Однако в истории Руси случались события, когда именно такой сюжет оказывался востребованным не на эмоциональном, а на рациональном уровне. Так, бегство Василия I из Орды явно перекликается с побегом князя Игоря из половецких станов. Василий Дмитриевич, пробираясь на Русь, совершил во второй половине 1380-х долгую «одиссею». Приняв московский стол от отца Дмитрия Донского, он столкнулся с серьезными политическими проблемами. 1390-е годы — время жесточайших усобиц. Москва с великим трудом и большими потерями присоединяла Нижний Новгород. В самой великокняжеской семье установились довольно натянутые отношения между Василием I, князем Владимиром Андреевичем Серпуховским и, видимо, князем Юрием Дмитриевичем Звенигородским. А гроза ордынская никуда не исчезла: Москва помнила и триумф на поле Куликовом, и срам Тохтамышева разорения. Идейная программа поэмы очень и очень близка Московской Руси конца XIV столетия. Так не являлось ли «Слово о полку Игореве» политическим памфлетом совсем другой эпохи, а именно — 1390-х годов? Памфлетом, призывающим к единению Московского княжеского дома?

Конечно, в той мере, в какой к поэтическому произведению вообще применимо понятие «памфлет». Наверное, правильнее было бы говорить о заряде поучительных рассуждений, содержащемся в поэме. Такой заряд — осуждение междукняжеских свар и призыв сообща противостоять угрозе со стороны грозного степного народа — в высшей степени «родной» для времен Василия I.

Москва второй половины XIV — начала XV века испытывает расцвет художественной культуры, так что плодородная почва для появления шедевров тогда существовала…

Язык «Слова», несколько архаичный для XIV века, мог быть осознанной «стилизацией» под благородную старину. «Задонщина» создавалась в то же самое время, и близость между ней и «Словом» в этом случае легко объясняется. Рязанский боярин Софоний, упомянутый там то ли как автор самой «Задонщины», то ли как автор неких выдающихся поэтических произведений, послуживших образцами для ее создания, мог в действительности являться автором «Слова о полку Игореве».

Как знать, возможно, в удельной, раздробленной Руси существовала разветвленная традиция эпической поэзии. Если так, то многие произведения могли быть объединены общими композиционными приемами, стандартными «этикетными» выражениями, широко распространенными образами. Но от сего разнообразия дошли до наших дней единичные памятники, и о состоянии всей совокупности сегодня так же трудно судить, как об узорах мозаики, от которой сохранилось по кусочку смальты из дюжины… Другие-то жанры древнерусской литературы пострадали в неменьшей степени: деревянная Русь худо сохраняла всё то, что написано на пергамене и на бумаге, слишком уж часто она страдала от пожаров…

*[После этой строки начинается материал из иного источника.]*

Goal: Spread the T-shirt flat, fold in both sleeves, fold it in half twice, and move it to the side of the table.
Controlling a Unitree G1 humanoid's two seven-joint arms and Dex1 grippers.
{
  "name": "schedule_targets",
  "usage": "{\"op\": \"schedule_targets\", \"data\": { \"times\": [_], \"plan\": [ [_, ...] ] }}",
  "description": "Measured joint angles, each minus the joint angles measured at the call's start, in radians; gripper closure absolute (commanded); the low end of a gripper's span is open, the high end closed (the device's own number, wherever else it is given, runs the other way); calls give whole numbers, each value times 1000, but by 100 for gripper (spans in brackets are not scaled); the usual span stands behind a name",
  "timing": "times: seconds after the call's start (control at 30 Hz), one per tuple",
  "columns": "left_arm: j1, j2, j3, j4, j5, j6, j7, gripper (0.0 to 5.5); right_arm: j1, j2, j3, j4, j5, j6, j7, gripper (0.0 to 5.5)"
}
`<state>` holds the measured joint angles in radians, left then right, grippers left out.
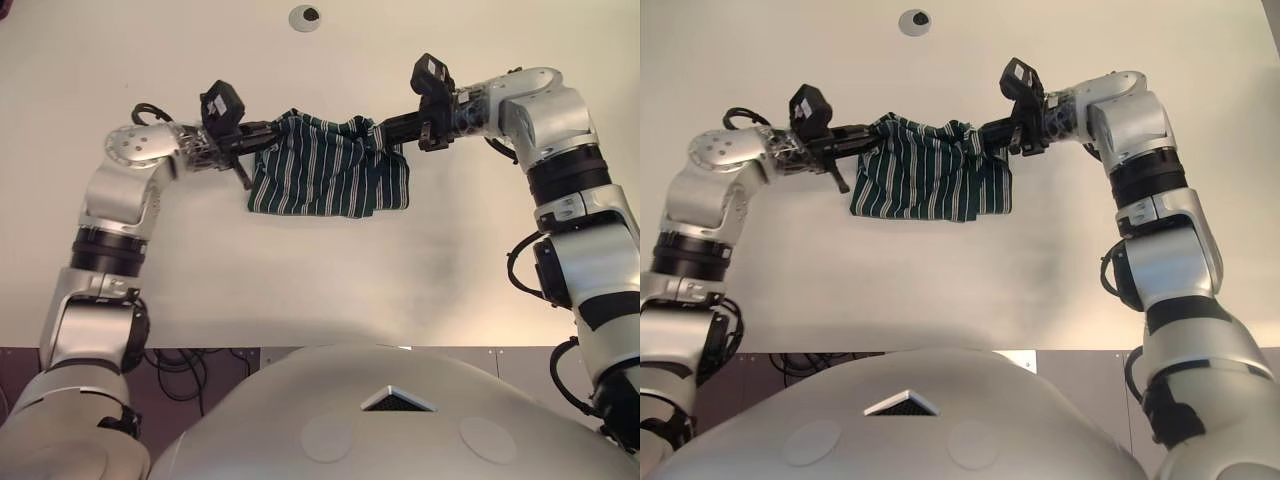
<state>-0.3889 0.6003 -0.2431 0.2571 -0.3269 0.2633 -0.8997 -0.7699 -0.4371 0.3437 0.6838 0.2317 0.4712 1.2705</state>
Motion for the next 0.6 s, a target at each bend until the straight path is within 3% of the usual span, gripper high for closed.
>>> {"op": "schedule_targets", "data": {
  "times": [0.17,0.3,0.5,0.6],
  "plan": [
    [-67,-40,7,112,80,-6,23,548,-9,-2,25,32,-84,0,-8,547],
    [-75,-52,18,115,83,71,24,467,-5,11,11,61,-113,1,-65,460],
    [-52,-60,62,92,90,126,54,362,-5,38,-75,75,-106,44,-133,457],
    [-52,-73,109,91,88,147,100,362,-4,33,-94,35,-107,64,-133,457]
  ]
}}
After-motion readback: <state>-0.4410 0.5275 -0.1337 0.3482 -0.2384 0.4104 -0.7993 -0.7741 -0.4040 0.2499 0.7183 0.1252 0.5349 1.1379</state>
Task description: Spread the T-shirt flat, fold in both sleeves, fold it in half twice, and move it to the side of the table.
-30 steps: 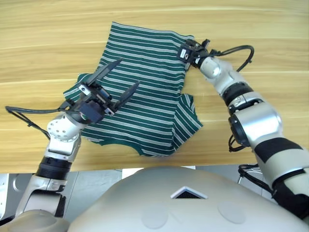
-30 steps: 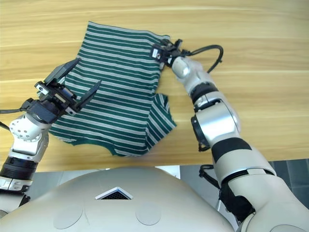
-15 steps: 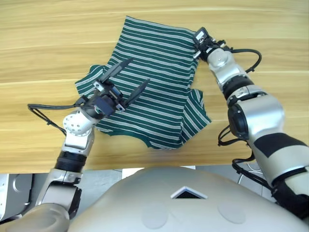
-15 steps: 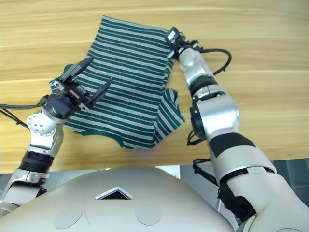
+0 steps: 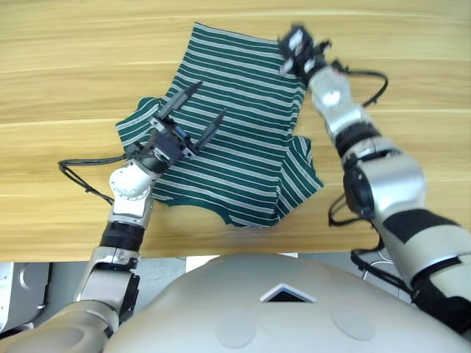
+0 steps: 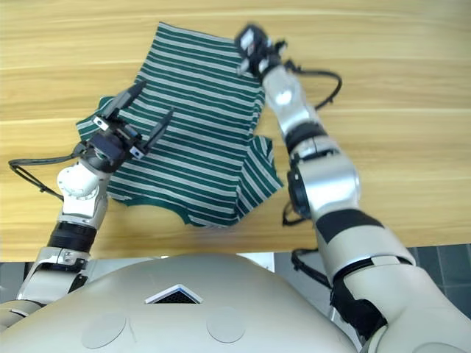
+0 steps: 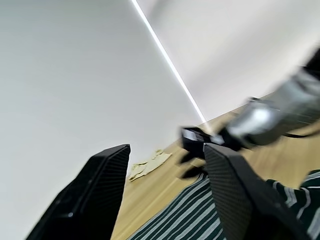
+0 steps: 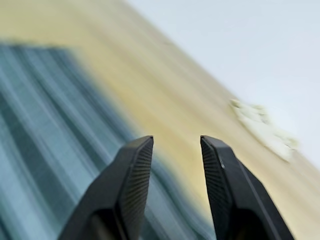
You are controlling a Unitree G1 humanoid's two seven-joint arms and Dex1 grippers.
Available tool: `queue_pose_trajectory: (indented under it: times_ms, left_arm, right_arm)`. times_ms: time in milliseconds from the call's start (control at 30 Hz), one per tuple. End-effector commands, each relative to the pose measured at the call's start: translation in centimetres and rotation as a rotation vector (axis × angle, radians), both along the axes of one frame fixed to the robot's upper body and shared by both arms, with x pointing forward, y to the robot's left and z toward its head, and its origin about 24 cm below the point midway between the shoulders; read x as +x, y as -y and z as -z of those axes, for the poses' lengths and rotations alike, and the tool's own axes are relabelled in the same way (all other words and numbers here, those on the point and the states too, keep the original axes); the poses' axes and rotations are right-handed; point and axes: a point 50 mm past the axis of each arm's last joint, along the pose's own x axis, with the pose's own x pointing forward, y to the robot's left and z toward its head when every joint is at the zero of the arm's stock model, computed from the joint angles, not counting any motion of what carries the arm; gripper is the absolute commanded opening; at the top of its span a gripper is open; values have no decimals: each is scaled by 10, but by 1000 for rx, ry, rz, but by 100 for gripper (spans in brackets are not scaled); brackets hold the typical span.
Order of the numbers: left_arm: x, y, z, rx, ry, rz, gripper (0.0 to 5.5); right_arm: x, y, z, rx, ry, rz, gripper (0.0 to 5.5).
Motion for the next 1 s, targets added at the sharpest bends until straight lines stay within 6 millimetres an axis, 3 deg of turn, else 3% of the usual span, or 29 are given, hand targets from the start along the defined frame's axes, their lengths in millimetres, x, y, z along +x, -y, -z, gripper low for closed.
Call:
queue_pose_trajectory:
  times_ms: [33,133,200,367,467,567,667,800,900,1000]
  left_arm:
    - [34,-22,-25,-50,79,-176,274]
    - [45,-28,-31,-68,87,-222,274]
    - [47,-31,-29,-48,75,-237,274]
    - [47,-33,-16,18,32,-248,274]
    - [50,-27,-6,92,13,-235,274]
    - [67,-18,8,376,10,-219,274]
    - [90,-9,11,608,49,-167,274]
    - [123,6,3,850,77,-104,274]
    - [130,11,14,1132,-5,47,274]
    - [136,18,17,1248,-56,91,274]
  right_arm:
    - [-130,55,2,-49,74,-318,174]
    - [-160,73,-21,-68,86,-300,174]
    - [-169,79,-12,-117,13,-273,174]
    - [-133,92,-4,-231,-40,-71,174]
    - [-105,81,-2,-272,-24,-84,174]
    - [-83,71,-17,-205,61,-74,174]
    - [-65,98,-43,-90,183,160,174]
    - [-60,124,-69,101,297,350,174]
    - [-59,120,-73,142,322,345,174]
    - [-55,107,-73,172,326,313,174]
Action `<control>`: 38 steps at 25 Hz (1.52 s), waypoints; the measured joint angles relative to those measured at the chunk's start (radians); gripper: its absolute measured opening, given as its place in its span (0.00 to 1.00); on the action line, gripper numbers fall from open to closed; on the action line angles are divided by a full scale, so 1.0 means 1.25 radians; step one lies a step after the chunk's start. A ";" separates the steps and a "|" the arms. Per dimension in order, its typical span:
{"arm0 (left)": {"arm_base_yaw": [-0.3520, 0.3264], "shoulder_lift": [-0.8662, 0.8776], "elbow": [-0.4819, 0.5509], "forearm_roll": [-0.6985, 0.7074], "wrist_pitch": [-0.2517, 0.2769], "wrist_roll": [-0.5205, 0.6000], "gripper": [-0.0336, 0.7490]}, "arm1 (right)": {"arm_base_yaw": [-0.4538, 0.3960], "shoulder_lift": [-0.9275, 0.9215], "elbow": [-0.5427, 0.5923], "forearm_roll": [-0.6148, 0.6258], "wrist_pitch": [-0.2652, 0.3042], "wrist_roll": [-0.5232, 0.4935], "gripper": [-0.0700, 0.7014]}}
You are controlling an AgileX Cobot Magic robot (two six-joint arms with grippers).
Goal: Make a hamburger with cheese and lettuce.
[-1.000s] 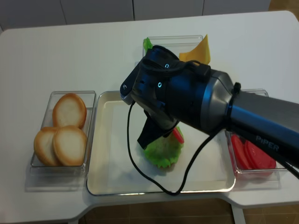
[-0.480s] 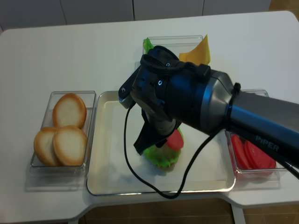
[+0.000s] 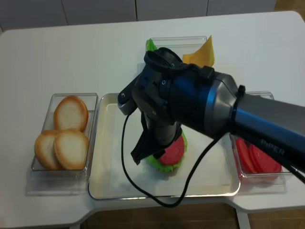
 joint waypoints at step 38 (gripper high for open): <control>0.000 0.000 0.000 0.000 0.000 0.000 0.59 | -0.709 -0.614 0.401 0.210 0.030 -0.142 0.62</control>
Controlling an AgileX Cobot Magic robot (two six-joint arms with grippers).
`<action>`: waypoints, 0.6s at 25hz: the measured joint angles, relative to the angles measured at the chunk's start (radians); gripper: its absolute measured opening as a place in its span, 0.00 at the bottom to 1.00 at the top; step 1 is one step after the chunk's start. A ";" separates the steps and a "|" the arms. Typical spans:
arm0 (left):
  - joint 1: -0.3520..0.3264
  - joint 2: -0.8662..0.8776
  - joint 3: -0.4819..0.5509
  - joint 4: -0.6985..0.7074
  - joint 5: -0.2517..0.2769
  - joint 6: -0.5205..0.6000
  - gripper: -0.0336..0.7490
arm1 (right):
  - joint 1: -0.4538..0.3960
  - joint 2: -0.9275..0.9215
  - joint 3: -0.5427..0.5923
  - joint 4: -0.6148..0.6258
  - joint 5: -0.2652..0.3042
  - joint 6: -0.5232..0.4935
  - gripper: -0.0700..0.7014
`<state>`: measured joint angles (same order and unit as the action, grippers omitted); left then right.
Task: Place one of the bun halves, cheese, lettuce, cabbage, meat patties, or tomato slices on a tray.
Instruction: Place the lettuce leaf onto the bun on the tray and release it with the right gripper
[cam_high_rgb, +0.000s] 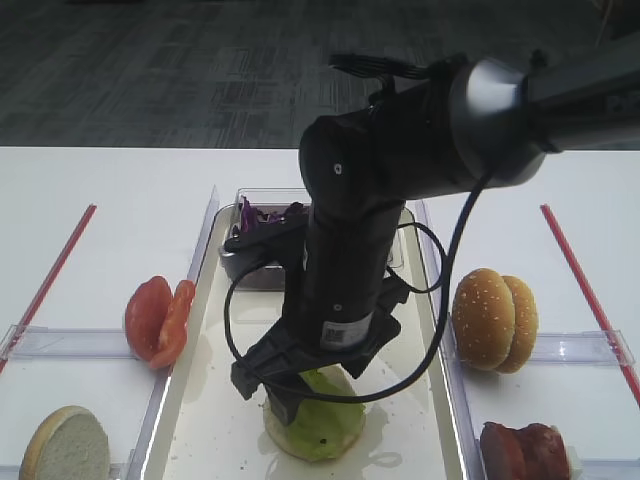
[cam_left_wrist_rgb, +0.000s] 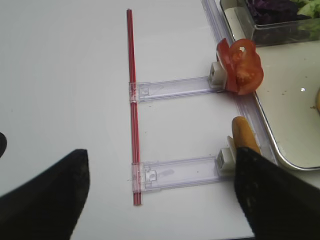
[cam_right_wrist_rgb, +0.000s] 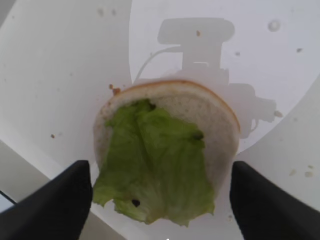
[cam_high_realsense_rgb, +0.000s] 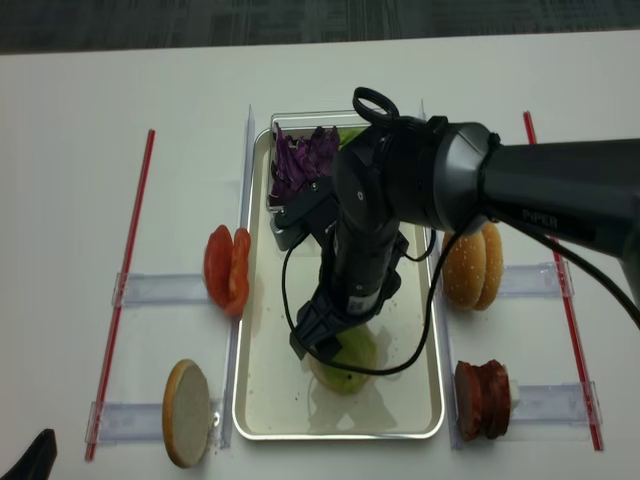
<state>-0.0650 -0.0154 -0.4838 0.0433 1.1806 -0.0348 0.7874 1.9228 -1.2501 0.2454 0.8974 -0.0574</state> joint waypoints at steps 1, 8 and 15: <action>0.000 0.000 0.000 0.000 0.000 0.000 0.74 | 0.000 0.000 -0.004 0.000 0.012 0.004 0.85; 0.000 0.000 0.000 0.000 0.000 0.000 0.74 | 0.000 0.000 -0.076 0.001 0.094 0.057 0.85; 0.000 0.000 0.000 0.000 0.000 0.000 0.74 | 0.000 0.000 -0.169 0.001 0.218 0.057 0.85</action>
<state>-0.0650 -0.0154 -0.4838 0.0433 1.1806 -0.0348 0.7874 1.9228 -1.4188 0.2467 1.1152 0.0000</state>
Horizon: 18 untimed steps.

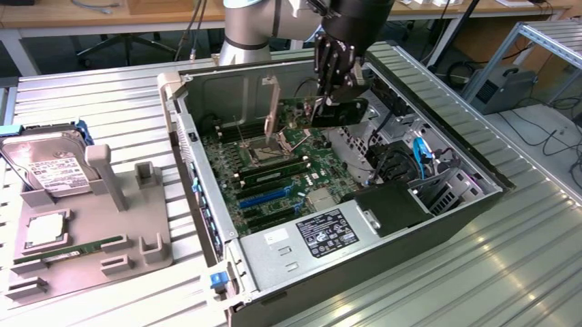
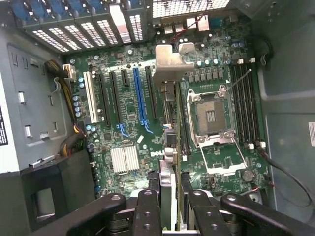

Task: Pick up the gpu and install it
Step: 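Insert the gpu into the slot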

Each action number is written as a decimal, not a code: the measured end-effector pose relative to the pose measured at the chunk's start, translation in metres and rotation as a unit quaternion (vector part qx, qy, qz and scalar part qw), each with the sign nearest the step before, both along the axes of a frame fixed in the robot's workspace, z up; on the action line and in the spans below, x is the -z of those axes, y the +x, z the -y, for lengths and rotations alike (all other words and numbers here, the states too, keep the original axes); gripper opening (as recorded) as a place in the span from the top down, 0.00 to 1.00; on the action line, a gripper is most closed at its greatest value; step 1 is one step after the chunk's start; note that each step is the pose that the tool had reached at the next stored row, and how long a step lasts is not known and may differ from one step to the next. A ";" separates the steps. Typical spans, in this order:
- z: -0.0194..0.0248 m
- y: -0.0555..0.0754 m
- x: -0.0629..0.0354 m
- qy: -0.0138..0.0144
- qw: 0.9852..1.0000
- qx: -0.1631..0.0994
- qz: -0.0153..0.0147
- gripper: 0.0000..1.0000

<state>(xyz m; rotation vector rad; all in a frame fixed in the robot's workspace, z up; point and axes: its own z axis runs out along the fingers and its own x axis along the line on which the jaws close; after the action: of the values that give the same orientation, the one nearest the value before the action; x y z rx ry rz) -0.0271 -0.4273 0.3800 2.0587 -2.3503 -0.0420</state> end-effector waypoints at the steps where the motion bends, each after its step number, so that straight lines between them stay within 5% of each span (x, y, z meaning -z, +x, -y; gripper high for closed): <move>1: 0.0000 0.000 0.0000 0.000 1.000 -0.003 0.000 0.73; 16: 0.0000 0.000 0.0000 0.000 0.999 -0.037 0.000 0.73; 17: 0.0000 0.000 0.0001 0.000 0.999 -0.037 0.002 0.73; 18: 0.0000 0.000 0.0003 0.000 0.999 -0.037 0.008 0.73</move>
<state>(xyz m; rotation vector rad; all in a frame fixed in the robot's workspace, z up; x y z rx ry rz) -0.0272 -0.4273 0.3797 2.1517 -2.2794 -0.0248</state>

Эти гипотезы вовсе не являются прямым вызовом традиционной датировке «Слова» концом XII века. Она по-прежнему остается «базовой». Автор вкладывает в свои рассуждения иной смысл. Изучение «Слова» еще далеко не завершено. Возможность «промежуточных датировок» не исключена, такие варианты требуют кропотливого исследования. Допустима и даже полезна академическая дискуссия вокруг всего этого круга вопросов, не выходящая за пределы чистой науки.

К сожалению, спор вокруг датировки «Слова» крепко испорчен идеологическими мотивами. Он стал очередным пунктом разногласий между лагерями «западников» и «почвенников». Отсюда его неестественная острота, которая лишь вредна для научного анализа проблемы. Сейчас она несколько притупилась, и следует спокойно приступить к «перебору версий».

Ведь история «Слова о полку Игореве» давно переросла биографию самого князя Игоря и стала одной из самых увлекательных загадок русского Средневековья.